Entro al bar. Un bar bastante tranquilo, pues no se veía mucha gente. En la barra vio a Lestrade con la cabeza escondida entre sus brazos y junto a el un vaso de cerveza. Se acerco a él, toco su hombro esperando una bienvenida. Y lo único que consiguió fue una incógnita, una muy rara.
- ¿Que pasa si quien te drogo y secuestro te gusta? - Aquello fue dicho mientras alzaba la cabeza.
- ¿Sabes quien te secuestro? - Fue lo primero que atino a decirle.- ¡Greg, debes hablar con la policía!
- ¡No! - Contesto rotundamente.- Solo responde a mi pregunta.
- Bueno... dependiendo.
- ¿Dependiendo?
- Si bueno, probablemente el no lo hizo con mala intención.
- ¿Así que ahora la gente no secuestra con mala intención? - Pregunto con un tono burlón mientras daba otro trago a su cerveza, pensando que tal vez necesitaría algo mas fuerte.- Eso le da un nuevo punto de vista a mi trabajo.
- Puede ser que no sea como creer, pero el problema no es ese por lo que veo. - Dijo John mientras se sentaba en el banco a su lado y le pedía al cantinero una cerveza. - Te gusta verdaderamente, lo puedo ver, en los casos te he visto bastante despistado, y se que no es por una deuda o por que hayan cancelado tu programa favorito. Tal vez debas darle una oportunidad de explicar el por que te secuestro.

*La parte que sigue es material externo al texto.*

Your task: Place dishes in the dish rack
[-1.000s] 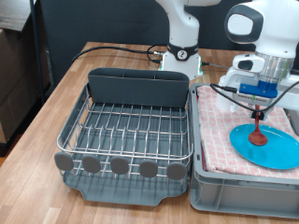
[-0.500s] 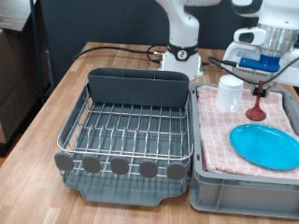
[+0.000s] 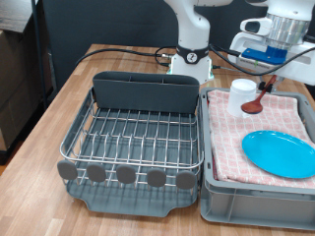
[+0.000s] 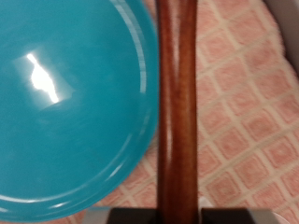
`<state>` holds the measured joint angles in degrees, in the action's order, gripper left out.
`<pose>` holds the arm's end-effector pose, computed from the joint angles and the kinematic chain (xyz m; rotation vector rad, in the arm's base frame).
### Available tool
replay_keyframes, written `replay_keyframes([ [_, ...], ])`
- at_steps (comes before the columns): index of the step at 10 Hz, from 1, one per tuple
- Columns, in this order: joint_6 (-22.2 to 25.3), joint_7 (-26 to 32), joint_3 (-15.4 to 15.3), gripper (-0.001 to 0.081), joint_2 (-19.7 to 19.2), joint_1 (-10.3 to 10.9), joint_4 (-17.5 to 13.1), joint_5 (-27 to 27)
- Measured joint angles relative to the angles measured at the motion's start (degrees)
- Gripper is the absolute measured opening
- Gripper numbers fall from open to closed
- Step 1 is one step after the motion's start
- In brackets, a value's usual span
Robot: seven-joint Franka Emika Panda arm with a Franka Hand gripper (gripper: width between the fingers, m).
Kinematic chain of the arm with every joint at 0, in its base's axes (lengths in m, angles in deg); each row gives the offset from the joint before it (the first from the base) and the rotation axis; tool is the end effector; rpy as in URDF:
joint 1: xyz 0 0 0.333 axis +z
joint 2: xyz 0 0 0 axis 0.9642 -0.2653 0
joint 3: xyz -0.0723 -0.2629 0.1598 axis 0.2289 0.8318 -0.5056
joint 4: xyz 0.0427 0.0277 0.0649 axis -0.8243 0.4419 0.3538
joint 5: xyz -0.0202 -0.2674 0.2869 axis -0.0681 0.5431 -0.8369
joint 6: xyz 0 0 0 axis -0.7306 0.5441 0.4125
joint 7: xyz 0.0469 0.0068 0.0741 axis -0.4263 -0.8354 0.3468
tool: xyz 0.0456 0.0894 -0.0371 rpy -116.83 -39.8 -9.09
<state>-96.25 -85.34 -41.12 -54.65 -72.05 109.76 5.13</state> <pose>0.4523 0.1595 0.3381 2.4466 -1.9265 0.3159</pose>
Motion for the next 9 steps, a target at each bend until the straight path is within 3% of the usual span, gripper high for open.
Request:
replay_keyframes([
  [3,3.43,-10.98,0.82,0.0095,5.77,-0.76,4.62,-0.86],
  [8,9.07,-18.71,4.06,0.0095,16.19,-0.98,11.53,-2.57],
  [9,9.00,-18.00,4.07,0.0095,15.94,-0.87,11.44,-2.54],
])
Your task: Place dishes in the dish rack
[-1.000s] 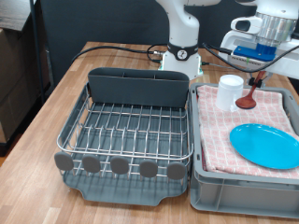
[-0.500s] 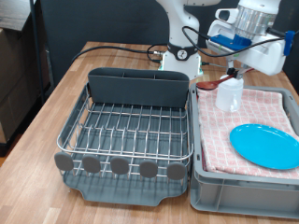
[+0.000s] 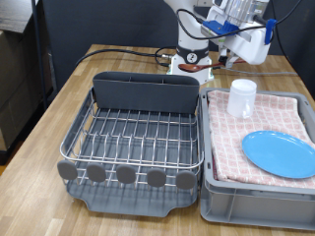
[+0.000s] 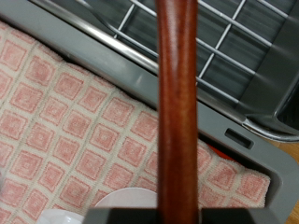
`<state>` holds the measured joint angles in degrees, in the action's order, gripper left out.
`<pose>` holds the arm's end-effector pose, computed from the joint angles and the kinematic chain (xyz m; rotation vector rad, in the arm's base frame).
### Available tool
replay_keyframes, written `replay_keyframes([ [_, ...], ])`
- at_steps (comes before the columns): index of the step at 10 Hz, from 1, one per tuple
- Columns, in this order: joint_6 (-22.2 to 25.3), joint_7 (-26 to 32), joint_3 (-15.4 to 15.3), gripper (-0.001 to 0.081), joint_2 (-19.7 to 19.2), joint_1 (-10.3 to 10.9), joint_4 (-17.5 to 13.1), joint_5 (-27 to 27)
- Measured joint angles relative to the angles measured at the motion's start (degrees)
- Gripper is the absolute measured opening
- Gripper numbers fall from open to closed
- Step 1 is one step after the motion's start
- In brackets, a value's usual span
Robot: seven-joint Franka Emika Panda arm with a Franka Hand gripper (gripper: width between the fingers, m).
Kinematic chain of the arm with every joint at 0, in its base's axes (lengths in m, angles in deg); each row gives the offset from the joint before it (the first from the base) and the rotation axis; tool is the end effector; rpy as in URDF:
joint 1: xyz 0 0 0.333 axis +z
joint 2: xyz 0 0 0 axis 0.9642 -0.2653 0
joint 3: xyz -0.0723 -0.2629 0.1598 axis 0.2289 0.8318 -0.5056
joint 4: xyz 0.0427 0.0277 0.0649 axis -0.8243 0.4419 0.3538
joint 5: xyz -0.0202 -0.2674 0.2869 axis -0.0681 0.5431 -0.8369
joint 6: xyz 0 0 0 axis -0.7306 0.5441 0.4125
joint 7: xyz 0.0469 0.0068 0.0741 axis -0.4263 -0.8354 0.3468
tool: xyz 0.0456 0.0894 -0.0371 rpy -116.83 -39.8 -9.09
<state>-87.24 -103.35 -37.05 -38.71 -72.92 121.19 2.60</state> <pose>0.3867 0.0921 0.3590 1.8925 -2.3799 0.3200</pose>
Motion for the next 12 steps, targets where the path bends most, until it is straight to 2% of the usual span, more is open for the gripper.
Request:
replay_keyframes([
  [4,3.94,-3.78,0.85,0.0095,1.20,-0.04,0.43,-0.60],
  [8,5.08,-5.39,2.82,0.0095,6.36,-0.04,3.79,-0.95],
  [10,5.88,-4.58,5.35,0.0095,9.30,0.17,5.84,-4.18],
  [12,7.07,0.14,9.94,0.0095,10.97,0.62,7.56,-8.51],
])
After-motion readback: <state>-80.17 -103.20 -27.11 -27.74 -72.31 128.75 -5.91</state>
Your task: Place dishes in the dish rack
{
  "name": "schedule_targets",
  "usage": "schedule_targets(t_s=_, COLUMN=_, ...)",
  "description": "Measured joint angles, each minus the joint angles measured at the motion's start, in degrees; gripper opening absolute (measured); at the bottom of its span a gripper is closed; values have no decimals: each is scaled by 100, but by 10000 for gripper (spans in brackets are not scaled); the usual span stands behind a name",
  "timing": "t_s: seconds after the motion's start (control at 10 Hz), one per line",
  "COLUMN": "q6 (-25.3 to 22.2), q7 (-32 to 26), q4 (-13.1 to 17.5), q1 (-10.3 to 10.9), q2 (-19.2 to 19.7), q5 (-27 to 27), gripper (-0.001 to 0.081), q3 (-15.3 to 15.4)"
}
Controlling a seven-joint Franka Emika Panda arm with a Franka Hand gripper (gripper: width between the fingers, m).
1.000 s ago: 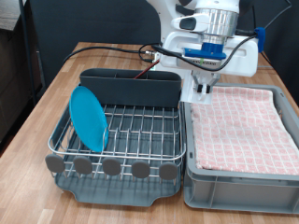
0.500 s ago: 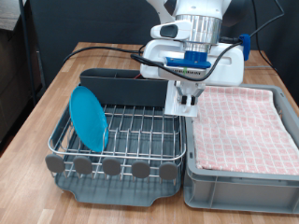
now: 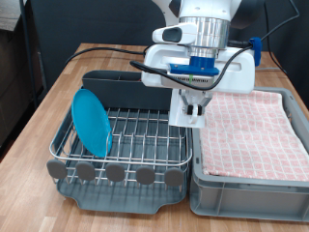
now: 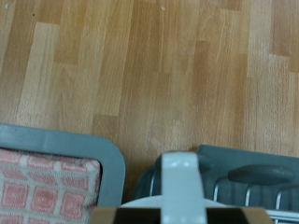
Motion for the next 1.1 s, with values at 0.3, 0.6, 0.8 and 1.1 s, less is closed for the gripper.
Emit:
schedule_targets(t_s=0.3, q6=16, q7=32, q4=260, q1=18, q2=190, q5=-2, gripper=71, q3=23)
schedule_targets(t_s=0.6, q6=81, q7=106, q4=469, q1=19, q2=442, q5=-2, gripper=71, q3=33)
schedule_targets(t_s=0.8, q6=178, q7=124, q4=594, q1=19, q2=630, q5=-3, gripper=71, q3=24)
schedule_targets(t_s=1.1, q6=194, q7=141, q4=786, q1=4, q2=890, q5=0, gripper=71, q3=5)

- ¿Habría otro motivo para secuestrarme que no sea jugar conmigo ? - Cuestiono, estaba muy claro que jugaba con sus sentimientos.
- Tal vez - Murmuro John
- Entonces dices que tengo que preguntar detalladamente por que me drogo secuestro y puso micrófonos en mi oficina. - Tal vez no fuera tan malo tratar de ver lo que el tenia que decir pensaba Greg.
- ¿Puso micrófonos en tu oficina? -Pregunto extrañado John, eso no lo sabia y volvía el asunto aun mas bizarro.- Y si, eso es lo que sugiero que hagas.

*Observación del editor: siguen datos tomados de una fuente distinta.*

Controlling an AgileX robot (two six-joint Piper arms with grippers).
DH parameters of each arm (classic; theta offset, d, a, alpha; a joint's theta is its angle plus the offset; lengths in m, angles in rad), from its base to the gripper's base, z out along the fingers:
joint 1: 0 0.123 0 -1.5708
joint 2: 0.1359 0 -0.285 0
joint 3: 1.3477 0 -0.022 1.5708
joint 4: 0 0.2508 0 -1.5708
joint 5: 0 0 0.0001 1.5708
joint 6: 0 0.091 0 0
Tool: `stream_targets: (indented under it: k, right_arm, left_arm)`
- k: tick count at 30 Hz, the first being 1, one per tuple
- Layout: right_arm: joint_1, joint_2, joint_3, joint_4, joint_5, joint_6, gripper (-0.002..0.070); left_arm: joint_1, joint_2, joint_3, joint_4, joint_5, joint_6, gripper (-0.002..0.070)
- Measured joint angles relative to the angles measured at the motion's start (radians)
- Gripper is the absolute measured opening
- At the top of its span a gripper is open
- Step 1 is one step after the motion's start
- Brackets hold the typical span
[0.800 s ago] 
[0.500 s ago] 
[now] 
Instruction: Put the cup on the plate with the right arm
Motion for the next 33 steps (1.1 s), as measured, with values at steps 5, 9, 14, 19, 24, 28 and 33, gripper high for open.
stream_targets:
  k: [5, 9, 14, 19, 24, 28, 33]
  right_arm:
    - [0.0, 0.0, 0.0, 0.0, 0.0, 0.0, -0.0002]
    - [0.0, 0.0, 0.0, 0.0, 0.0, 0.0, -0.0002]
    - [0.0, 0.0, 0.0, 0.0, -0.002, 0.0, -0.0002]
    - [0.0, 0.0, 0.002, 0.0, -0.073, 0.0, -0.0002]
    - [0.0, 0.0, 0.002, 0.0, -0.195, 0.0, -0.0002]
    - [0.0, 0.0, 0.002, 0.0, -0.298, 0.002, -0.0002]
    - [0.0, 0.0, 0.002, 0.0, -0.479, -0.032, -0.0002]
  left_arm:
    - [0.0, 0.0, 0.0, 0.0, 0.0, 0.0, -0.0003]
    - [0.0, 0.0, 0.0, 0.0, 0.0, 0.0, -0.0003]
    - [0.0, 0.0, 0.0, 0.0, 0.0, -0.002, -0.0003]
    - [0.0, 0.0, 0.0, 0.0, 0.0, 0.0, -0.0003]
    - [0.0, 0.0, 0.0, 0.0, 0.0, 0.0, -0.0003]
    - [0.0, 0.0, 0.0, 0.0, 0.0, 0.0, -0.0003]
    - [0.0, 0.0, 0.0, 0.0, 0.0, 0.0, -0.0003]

- Supongo que eso haré... ¿Y que tal Sherlock?
- Bah... No hablemos de ese bastardo quieres.
- ¿Problemas en el paraíso? - Cuestiono Greg, al escuchar lo dicho por su acompañante.
- El maldito se la pasa todo el día encerrado en su palacio mental, ya estoy harto de que no me haga caso...
Greg llamo al cantinero mientras oía a John despotricar en contra de Sherlock, necesitaban unas cuantas rondas mas. Por que debía beber hasta que olvidaran sus nombres o mas bien, el nombre de ellos.
No tengo perdón por abandonar la historia así! Pero es que... había estado perdida escribiendo Silence para el reto de "La maldición del de abajo" del foro I am SHER locked. En definitiva descubrí que el drama no es lo mio. u.u
Les agradezco todos sus comentarios. Y otra vez me disculpo! Espero que el capitulo les haya gustado. Y les aviso que en esta semana -si en esta- espero acabar el fic :D Así que en esta semana actualizare seguido, antes de caer en las garras de los exámenes finales.
Saludos, Lady Amoran
P.D: Perdonen cualquier aberración ortográfica que encuentren o si el capitulo esta un poco extraño, ya es bastante tarde y ando un poco ida.